Black History Month and a Salesian Perspective



Martin Luther King Jr. at the March on Washington, 1963

Joseph Sullivan, Reporting Journalist

The History of this Event

Among the things that come to the global citizens’ mind when thinking about American culture is its brilliant diversity. Many take for granted the contributions of different groups in American daily life, and February is an opportunity to recognize and celebrate the African American community’s cultural contributions to society. In 1915, historian Carter G. Woodson and Jesse E. Moorland developed the Association for the Study of Negro Life and History. Carter G. Woodson was among the first African-Americans to attain a doctorate from Harvard, and he created this organization with the aim of celebrating the African American community’s achievements. This led the organization, which is now known as the Association for the Study of African American Life and History, to later develop “Negro History Week.” Founded in 1926 as a response to the U.S. education system’s poor observance of African American history, this is the week from which Black History Month emerged. It was selected to take place on the second week of February due to the significant birthdays of Frederick Douglass and Abraham Lincoln that took place during this week. 

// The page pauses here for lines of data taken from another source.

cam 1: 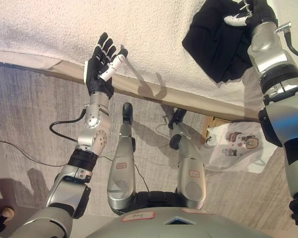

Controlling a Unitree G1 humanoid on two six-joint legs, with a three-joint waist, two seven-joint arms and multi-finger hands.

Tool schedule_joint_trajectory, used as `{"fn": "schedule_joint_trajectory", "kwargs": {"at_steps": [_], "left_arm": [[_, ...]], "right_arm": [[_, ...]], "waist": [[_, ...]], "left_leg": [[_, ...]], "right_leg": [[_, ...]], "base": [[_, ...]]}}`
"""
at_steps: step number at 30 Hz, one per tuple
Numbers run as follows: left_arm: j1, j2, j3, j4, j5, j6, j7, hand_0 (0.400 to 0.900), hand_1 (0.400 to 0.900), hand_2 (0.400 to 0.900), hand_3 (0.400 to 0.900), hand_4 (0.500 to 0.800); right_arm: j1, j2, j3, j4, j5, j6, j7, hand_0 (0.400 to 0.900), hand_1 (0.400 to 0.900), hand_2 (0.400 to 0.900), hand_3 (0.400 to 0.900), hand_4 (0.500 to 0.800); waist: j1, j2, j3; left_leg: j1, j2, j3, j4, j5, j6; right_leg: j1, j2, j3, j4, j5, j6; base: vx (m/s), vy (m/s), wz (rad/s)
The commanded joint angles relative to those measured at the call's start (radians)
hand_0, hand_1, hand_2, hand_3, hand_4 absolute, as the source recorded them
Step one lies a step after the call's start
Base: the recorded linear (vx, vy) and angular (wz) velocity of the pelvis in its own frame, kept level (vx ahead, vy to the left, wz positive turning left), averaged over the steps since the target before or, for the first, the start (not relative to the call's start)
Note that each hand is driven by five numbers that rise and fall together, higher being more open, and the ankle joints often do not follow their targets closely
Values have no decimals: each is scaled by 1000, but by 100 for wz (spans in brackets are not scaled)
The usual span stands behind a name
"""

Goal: Put the clothes on the bed into the basket.

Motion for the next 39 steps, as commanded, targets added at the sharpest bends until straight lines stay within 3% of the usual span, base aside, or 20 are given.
{"fn": "schedule_joint_trajectory", "kwargs": {"at_steps": [1, 5, 6, 7, 9, 12, 17, 29, 39], "left_arm": [[4, 58, 39, -136, -8, -121, -5, 900, 900, 900, 900, 800], [16, 59, 49, -134, -1, -123, -2, 900, 900, 900, 900, 800], [32, 73, 78, -119, -1, -122, 2, 900, 900, 900, 900, 800], [80, 36, 99, -134, 30, -106, 3, 900, 900, 900, 900, 800], [91, 28, 104, -127, 53, -110, -1, 900, 900, 900, 900, 800], [105, 28, 122, -113, 70, -124, -1, 900, 900, 900, 900, 800], [174, 9, 149, -128, 102, -107, -42, 900, 900, 900, 900, 800], [329, -8, 229, -134, 144, -75, -101, 900, 900, 900, 900, 800], [380, -14, 282, -122, 170, -58, -136, 900, 900, 900, 900, 800]], "right_arm": [[-112, 4, 18, -82, 59, -65, -65, 400, 400, 400, 400, 500], [-99, -17, -26, -190, 87, -86, -111, 400, 400, 400, 400, 500], [-168, -105, -20, -219, 154, -112, -75, 400, 400, 400, 400, 500], [137, -120, -158, -512, 113, -151, -163, 400, 400, 400, 400, 500], [355, -112, -299, -643, 45, -169, -186, 400, 400, 400, 400, 500], [507, -116, -410, -786, -7, -182, -202, 400, 400, 400, 400, 500], [735, -54, -537, -950, -55, -204, -184, 400, 400, 400, 400, 500], [1018, 20, -689, -1069, -108, -195, -146, 400, 400, 400, 400, 500], [1133, -3, -813, -1059, -131, -179, -154, 400, 400, 400, 400, 500]], "waist": [[30, -40, -43], [20, -40, -72], [13, -48, -85], [-11, -45, -93], [-30, -25, -115], [-38, -15, -154], [-65, -17, -233], [-97, -56, -359], [-140, -78, -402]], "left_leg": [[146, 4, 43, 16, -152, -1], [176, -4, 45, 4, -151, 2], [192, -5, 49, -3, -152, 1], [231, -3, 65, -13, -162, 4], [254, -14, 67, -25, -163, 12], [306, -26, 67, -46, -171, 23], [382, -48, 94, -84, -177, 37], [517, -50, 158, -152, -188, 58], [565, -58, 248, -170, -200, 74]], "right_leg": [[51, -10, 57, 58, -74, 69], [85, -17, 57, 38, -60, 75], [100, -17, 60, 29, -55, 79], [134, -10, 72, 12, -48, 86], [168, -17, 71, -4, -45, 92], [229, -30, 57, -30, -40, 101], [318, -42, 60, -101, 1, 124], [412, -35, 114, -170, 38, 149], [410, -35, 184, -217, 113, 167]], "base": [[0, 0, 0], [20, 43, -4], [18, 77, -33], [25, 116, -41], [25, 104, -19], [57, 72, 10], [35, 78, -9], [-6, 38, -20], [-25, 34, -36]]}}
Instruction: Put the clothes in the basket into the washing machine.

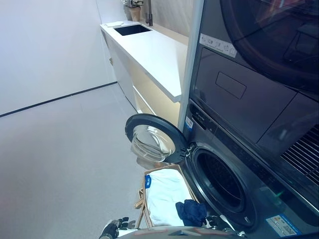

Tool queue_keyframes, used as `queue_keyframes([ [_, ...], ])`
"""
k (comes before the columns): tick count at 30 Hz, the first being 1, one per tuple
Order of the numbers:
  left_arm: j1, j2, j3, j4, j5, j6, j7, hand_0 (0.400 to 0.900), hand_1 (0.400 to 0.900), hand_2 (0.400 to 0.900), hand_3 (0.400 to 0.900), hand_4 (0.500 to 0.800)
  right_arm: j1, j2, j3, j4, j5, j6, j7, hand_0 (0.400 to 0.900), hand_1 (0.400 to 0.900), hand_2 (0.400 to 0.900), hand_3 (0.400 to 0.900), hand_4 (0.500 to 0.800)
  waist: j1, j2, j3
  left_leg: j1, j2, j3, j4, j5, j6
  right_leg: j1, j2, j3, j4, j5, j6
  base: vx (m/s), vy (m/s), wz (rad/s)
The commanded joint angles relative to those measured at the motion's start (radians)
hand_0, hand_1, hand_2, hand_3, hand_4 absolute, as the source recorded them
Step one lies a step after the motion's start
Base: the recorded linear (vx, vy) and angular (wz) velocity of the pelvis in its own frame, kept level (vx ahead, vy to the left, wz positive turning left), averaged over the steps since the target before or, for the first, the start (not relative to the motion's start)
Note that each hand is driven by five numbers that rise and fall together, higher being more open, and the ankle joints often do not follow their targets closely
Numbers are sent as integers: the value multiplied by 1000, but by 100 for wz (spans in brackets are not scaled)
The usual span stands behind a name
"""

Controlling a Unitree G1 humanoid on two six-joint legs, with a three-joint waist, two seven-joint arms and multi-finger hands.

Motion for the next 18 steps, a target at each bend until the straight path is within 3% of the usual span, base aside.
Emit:
queue_keyframes([
  [1, -63, 21, 75, 49, 17, -30, 5, 900, 900, 900, 900, 800, -67, 15, -17, -3, 0, -22, -30, 900, 900, 900, 900, 800, 4, -60, -21, -38, -64, -2, 26, -75, 61, -54, -11, 65, -60, 122, 1, 0, 0, 0],
  [10, -66, 24, 80, 65, 25, -18, 16, 900, 900, 900, 900, 800, -89, 6, -6, -45, -7, -23, -38, 900, 900, 900, 900, 800, 6, -59, -7, -51, -63, -7, 25, -69, 61, -63, -12, 63, -61, 125, 1, 0, 0, 0],
  [18, -96, 28, 50, 57, 12, -17, 40, 900, 900, 900, 900, 800, -171, -19, 30, -96, -23, -15, -60, 900, 900, 900, 900, 800, 17, -53, 62, -134, -74, -16, 41, -48, 61, -139, -15, 52, -47, 144, -2, -64, -9, 9],
])
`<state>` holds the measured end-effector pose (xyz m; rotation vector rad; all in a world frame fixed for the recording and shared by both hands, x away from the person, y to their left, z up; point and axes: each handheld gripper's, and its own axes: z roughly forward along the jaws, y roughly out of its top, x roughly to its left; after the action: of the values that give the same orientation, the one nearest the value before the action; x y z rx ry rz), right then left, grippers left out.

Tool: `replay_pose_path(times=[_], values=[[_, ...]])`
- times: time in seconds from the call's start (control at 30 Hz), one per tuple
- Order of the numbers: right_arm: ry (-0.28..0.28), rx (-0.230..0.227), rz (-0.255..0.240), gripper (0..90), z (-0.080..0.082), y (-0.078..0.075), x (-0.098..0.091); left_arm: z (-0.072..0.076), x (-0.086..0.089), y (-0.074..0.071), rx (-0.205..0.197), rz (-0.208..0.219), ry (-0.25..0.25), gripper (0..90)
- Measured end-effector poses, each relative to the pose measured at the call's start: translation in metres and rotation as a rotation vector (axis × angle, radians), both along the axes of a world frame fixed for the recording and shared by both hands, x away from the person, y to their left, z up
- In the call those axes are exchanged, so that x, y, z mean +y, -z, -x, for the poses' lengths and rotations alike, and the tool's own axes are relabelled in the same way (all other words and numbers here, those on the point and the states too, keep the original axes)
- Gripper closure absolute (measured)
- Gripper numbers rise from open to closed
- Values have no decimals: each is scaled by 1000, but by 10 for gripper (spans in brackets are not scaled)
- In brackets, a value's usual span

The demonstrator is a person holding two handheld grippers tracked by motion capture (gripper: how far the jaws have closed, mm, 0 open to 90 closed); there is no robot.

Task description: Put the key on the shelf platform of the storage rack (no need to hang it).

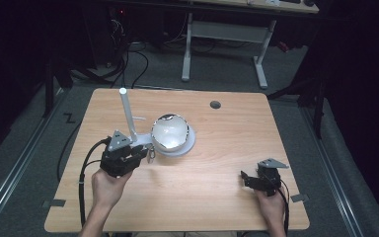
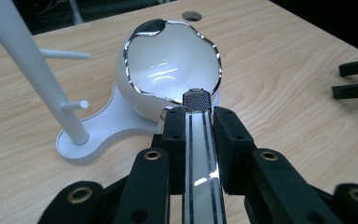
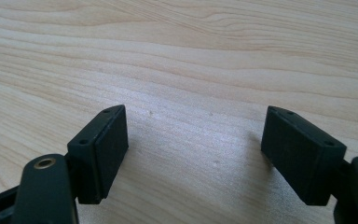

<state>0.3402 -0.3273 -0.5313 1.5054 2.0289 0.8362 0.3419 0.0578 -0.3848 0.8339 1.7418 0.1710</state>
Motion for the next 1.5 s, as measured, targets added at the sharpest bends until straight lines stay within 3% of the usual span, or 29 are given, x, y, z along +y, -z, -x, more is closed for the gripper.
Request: replay_pose_path(times=[0.03,0.07,0.1,0.13,0.33,0.73,0.87,0.9,1.37,1.4,1.43,1.47,1.5], values=[[0,0,0,232,0,0,0,0,-1,-2,-1,1,9,759],[0,0,0,232,0,0,0,-3,-3,-2,-61,21,2,759],[0,0,0,232,0,0,0,0,-1,-5,-9,2,26,759],[0,0,0,232,0,0,0,-1,-1,-7,-3,20,23,759],[0,0,0,232,0,0,0,-3,-4,-16,-21,13,53,759],[1,0,-1,232,0,0,0,-20,-15,-31,-23,38,67,759],[1,0,-1,232,0,0,0,-27,-20,-30,-41,8,77,759],[0,0,-1,232,0,0,0,-28,-22,-31,-27,18,67,759],[0,-2,-1,232,0,0,0,-50,-31,-26,-41,6,44,758],[0,-2,-1,232,0,0,0,-55,-31,-22,-116,-16,57,758],[0,-2,-1,232,0,0,0,-54,-32,-22,-52,-21,52,758],[0,-2,0,232,0,0,0,-55,-34,-21,-35,-2,32,758],[0,-2,-1,232,0,0,0,-60,-35,-19,-103,-6,28,758]])
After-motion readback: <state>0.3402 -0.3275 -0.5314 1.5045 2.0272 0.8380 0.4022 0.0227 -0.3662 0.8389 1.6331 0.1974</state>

Many college campuses gradually recognized this week, and in 1976, President Ford wrote for the citizens of America to “seize the opportunity to honor the too-often neglected accomplishments of black Americans in every area of endeavor throughout our history.” 

This Year’s Theme: African Americans and the Vote

Every year, a theme that relates to the African American community is emphasized to promote exploration into that topic. Given that this year is the century anniversary of the 19th Amendment, which gave women the right to vote, and is also the 150th year anniversary of the 15th Amendment, giving all men, regardless of race, the right to vote, this year’s theme is on recognizing this right and fighting voter suppression laws. This theme also entails the celebration of the increasing African American presence in the political arena.

This Event at Salesianum 

To develop a greater understanding of this month, I visited the Black Student Union at Salesianum and interviewed Mr. Jackson, Director of Diversity and Inclusion, and I stayed to watch the club’s meeting. This experience sculpted my understanding and appreciation for the club, which celebrates, educates, and engages the African American experience at Salesianum. This occurs through forms of expeditionary learning. The club sponsors multiple speakers to talk about cultural and political topics, and the club also pursues field trips to places such as the National Museum of African American History and Culture. 

While talking to Mr. Jackson, it was emphasized that this month of celebration is meant for everyone — African-American history is American history. In so many ways, the African-American community has made significant contributions to different areas of day-to-day life. Literature, music, clothing, and the film industry — to name a few. The aim of this month is to recognize that uniqueness and appreciate it. Father Lawless exemplified this virtue by desegregating Salesianum, and we are called to exemplify this as Salesians every day.